- INSTRUCTIONS FOR THE TASK
The part below that opens with the line containing "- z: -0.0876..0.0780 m" and closes with the line containing "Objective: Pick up" should be copied exactly, minus any pictures.

========================================

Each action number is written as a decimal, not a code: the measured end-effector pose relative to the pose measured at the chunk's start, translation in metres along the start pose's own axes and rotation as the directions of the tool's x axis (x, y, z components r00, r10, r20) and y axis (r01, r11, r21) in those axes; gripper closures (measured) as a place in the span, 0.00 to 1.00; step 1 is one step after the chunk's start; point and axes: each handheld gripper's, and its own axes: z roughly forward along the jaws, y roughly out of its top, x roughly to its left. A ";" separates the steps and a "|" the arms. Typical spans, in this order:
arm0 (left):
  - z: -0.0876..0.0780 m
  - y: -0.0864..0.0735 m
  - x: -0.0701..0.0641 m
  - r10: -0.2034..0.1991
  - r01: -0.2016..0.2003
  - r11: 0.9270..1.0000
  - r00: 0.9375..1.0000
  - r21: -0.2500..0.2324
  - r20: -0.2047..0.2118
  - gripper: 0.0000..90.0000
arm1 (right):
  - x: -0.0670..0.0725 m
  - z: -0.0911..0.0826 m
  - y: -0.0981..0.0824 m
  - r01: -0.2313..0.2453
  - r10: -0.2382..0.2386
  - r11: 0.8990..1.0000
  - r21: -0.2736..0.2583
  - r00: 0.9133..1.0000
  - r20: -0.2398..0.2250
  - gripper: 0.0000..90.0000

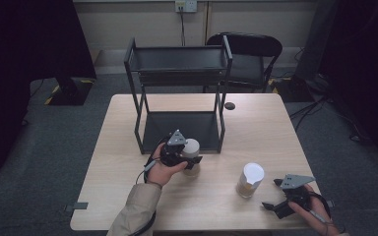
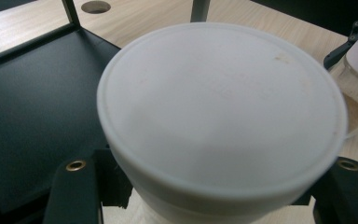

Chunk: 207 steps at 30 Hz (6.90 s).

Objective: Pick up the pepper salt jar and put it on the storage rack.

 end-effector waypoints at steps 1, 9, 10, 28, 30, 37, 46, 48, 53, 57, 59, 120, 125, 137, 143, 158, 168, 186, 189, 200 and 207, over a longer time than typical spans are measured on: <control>-0.001 0.003 0.001 -0.003 0.003 1.000 1.000 -0.003 -0.002 0.39 | 0.000 0.000 0.000 0.000 0.000 1.000 0.000 1.000 0.000 0.00; -0.007 0.014 0.006 -0.016 0.016 1.000 1.000 -0.014 -0.014 0.39 | 0.000 0.000 0.000 0.000 0.000 1.000 0.000 1.000 0.000 0.00; -0.008 0.017 0.007 -0.019 0.018 1.000 1.000 -0.014 -0.019 0.39 | 0.000 0.000 0.000 0.000 0.000 1.000 0.000 1.000 0.000 0.00; -0.021 0.040 0.017 -0.034 0.033 0.999 0.997 -0.028 -0.062 0.39 | 0.000 0.000 0.000 0.000 0.000 1.000 0.000 1.000 0.000 0.00; -0.023 0.044 0.019 -0.037 0.035 0.999 0.997 -0.027 -0.061 0.39 | 0.000 0.000 0.000 0.000 0.000 1.000 0.000 1.000 0.000 0.00; -0.030 0.055 0.022 -0.050 0.049 0.999 0.996 -0.025 -0.076 0.39 | 0.000 0.000 0.000 0.000 0.000 1.000 0.000 1.000 0.000 0.00; -0.041 0.071 0.027 -0.064 0.061 0.997 0.994 -0.038 -0.087 0.38 | 0.000 0.000 0.000 0.000 0.000 1.000 0.000 1.000 0.000 0.00; -0.043 0.074 0.028 -0.074 0.071 0.996 0.993 -0.046 -0.088 0.38 | 0.000 0.000 0.000 0.000 0.000 1.000 0.000 1.000 0.000 0.00; -0.048 0.081 0.028 -0.071 0.066 0.996 0.992 -0.054 -0.100 0.39 | 0.000 0.000 0.000 0.000 0.000 1.000 0.000 1.000 0.000 0.00; -0.050 0.086 0.028 -0.067 0.061 0.997 0.992 -0.055 -0.107 0.38 | 0.000 0.000 0.000 0.000 0.000 1.000 0.000 1.000 0.000 0.00; -0.051 0.089 0.029 -0.068 0.062 0.996 0.992 -0.056 -0.108 0.38 | 0.000 0.000 0.000 0.000 0.000 1.000 0.000 1.000 0.000 0.00; -0.113 0.199 0.030 -0.056 0.048 0.997 0.991 -0.068 -0.121 0.38 | 0.000 0.000 0.000 0.000 0.000 1.000 0.000 1.000 0.000 0.00; -0.119 0.207 0.029 -0.055 0.045 0.996 0.990 -0.078 -0.131 0.38 | 0.000 0.000 0.000 0.001 -0.001 1.000 0.000 1.000 0.000 0.00; -0.131 0.225 0.028 -0.054 0.044 0.996 0.988 -0.073 -0.146 0.38 | 0.000 0.000 0.000 0.001 -0.001 1.000 0.000 1.000 0.000 0.00; -0.137 0.232 0.030 -0.060 0.049 0.996 0.985 -0.072 -0.160 0.38 | 0.000 0.000 0.000 0.001 -0.001 1.000 0.000 1.000 0.000 0.00; -0.151 0.253 0.037 -0.071 0.056 0.994 0.983 -0.090 -0.172 0.38 | 0.000 0.000 0.000 0.001 -0.001 1.000 0.000 1.000 0.000 0.00; -0.151 0.264 0.043 -0.075 0.056 0.994 0.978 -0.097 -0.196 0.38 | 0.000 0.000 0.000 0.001 -0.001 1.000 0.000 1.000 0.000 0.00; -0.137 0.281 0.069 -0.075 0.052 0.993 0.972 -0.111 -0.221 0.38 | 0.000 0.001 0.001 0.000 0.000 1.000 0.000 1.000 0.000 0.00; -0.132 0.284 0.073 -0.073 0.053 0.994 0.971 -0.097 -0.226 0.38 | 0.000 0.001 0.001 0.000 0.000 1.000 -0.001 1.000 0.000 0.00; -0.121 0.285 0.080 -0.075 0.051 0.993 0.968 -0.106 -0.240 0.38 | 0.000 0.001 0.001 0.000 0.000 1.000 -0.001 1.000 0.001 0.00; -0.117 0.284 0.078 -0.064 0.039 0.994 0.964 -0.101 -0.257 0.38 | 0.000 0.001 0.001 0.000 0.000 1.000 -0.001 1.000 0.001 0.00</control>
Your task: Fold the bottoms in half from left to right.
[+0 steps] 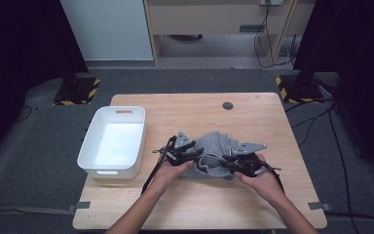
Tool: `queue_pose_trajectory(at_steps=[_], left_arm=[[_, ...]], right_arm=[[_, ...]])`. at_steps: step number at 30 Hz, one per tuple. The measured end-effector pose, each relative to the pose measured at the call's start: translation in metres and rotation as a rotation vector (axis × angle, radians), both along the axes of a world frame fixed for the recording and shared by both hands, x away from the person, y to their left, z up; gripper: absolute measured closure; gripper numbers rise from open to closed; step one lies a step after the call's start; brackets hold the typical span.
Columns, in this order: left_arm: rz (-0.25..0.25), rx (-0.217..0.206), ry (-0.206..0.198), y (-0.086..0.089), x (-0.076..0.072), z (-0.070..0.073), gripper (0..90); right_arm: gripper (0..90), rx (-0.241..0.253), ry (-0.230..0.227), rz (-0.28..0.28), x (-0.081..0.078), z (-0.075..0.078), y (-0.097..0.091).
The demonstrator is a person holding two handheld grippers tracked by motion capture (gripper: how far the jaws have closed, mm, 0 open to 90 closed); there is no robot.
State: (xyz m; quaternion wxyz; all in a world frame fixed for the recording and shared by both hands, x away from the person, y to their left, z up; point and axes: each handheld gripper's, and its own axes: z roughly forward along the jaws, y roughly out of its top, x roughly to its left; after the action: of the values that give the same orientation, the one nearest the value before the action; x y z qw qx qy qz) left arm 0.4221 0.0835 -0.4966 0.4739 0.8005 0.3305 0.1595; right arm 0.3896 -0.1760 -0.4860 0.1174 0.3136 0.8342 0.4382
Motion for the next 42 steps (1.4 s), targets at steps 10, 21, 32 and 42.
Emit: queue_pose_trajectory(at_steps=[10, 21, 32, 42], left_arm=[[-0.006, -0.006, -0.003, -0.001, -0.009, -0.004, 53.1], [-0.015, -0.001, -0.002, -0.002, -0.012, -0.006, 53.0], [-0.021, -0.002, -0.001, -0.001, -0.015, -0.008, 52.8], [-0.027, 0.0, -0.001, -0.002, -0.019, -0.009, 52.8]], right_arm=[[57.5, 0.069, 0.005, 0.004, 0.0, 0.013, -0.007], [54.2, 0.105, -0.006, -0.031, 0.009, 0.027, -0.013], [42.6, 0.083, -0.017, -0.125, 0.022, 0.026, -0.019], [38.7, 0.051, -0.018, -0.176, 0.027, 0.021, -0.019]])
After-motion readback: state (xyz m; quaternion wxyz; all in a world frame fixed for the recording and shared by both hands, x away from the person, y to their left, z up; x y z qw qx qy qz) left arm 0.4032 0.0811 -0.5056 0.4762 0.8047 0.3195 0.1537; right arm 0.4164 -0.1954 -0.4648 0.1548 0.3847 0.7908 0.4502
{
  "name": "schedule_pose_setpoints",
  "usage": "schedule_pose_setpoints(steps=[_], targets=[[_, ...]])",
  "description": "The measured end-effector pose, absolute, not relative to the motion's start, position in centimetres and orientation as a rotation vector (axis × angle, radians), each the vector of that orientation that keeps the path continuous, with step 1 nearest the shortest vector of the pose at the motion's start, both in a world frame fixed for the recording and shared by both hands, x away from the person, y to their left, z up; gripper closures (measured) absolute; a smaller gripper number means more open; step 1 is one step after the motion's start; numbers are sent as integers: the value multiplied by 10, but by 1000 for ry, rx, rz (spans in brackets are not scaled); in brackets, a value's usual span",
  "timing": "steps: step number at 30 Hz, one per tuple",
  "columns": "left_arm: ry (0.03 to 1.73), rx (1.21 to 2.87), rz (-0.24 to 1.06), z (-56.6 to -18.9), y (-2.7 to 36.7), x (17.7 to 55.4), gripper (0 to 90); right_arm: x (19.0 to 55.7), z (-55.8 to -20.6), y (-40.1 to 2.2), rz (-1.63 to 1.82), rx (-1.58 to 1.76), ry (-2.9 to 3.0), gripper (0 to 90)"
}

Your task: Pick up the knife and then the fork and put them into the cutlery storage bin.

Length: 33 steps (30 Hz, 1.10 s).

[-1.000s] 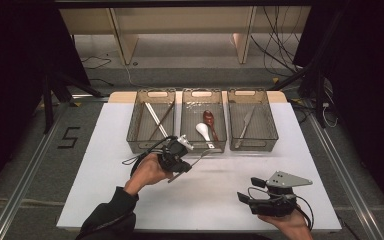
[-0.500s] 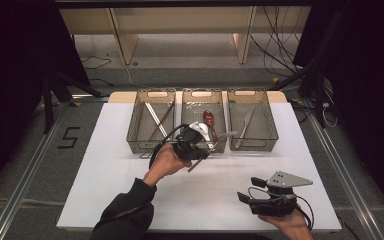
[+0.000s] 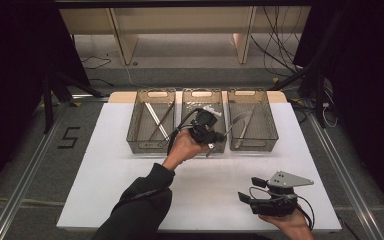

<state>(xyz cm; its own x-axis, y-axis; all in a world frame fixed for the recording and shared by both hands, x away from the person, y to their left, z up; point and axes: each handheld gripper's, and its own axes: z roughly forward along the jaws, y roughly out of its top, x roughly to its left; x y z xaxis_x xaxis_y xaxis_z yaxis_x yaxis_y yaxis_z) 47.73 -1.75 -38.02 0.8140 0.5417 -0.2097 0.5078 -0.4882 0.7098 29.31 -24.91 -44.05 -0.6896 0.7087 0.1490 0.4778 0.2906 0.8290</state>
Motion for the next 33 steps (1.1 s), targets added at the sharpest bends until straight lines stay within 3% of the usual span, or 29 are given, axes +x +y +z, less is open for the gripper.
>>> schedule_pose_setpoints(steps=[33], targets=[[862, 2068, 55, -369, -66, 531, 869, 293, -441, -250, 1359, 1089, 2321, 291]])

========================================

- TASK OUTPUT
  - z: -0.0876..0.0780 m
  - y: -0.0864..0.0735 m
  - x: -0.0701..0.0641 m
  - r10: -0.2034..0.1991
  - r01: -0.2016..0.2003
  - r11: 0.9270..1.0000
  - r00: 0.9375..1.0000
  - r21: -0.2500..0.2324
  - r20: -0.2047..0.2118
  - gripper: 0.0000..90.0000
arm1 (right):
  - x: -0.0670..0.0725 m
  - z: -0.0911..0.0826 m
  - y: -0.0981..0.0824 m
  - r01: -0.2313..0.2453
  - r10: -0.2382..0.2386
  - r11: 0.8990..1.0000
  - r21: -0.2736..0.2583
  - r00: 0.9133..1.0000
  - r20: -0.2398..0.2250
  - gripper: 0.0000..90.0000


Chunk: 207 steps at 30 Hz (6.90 s).

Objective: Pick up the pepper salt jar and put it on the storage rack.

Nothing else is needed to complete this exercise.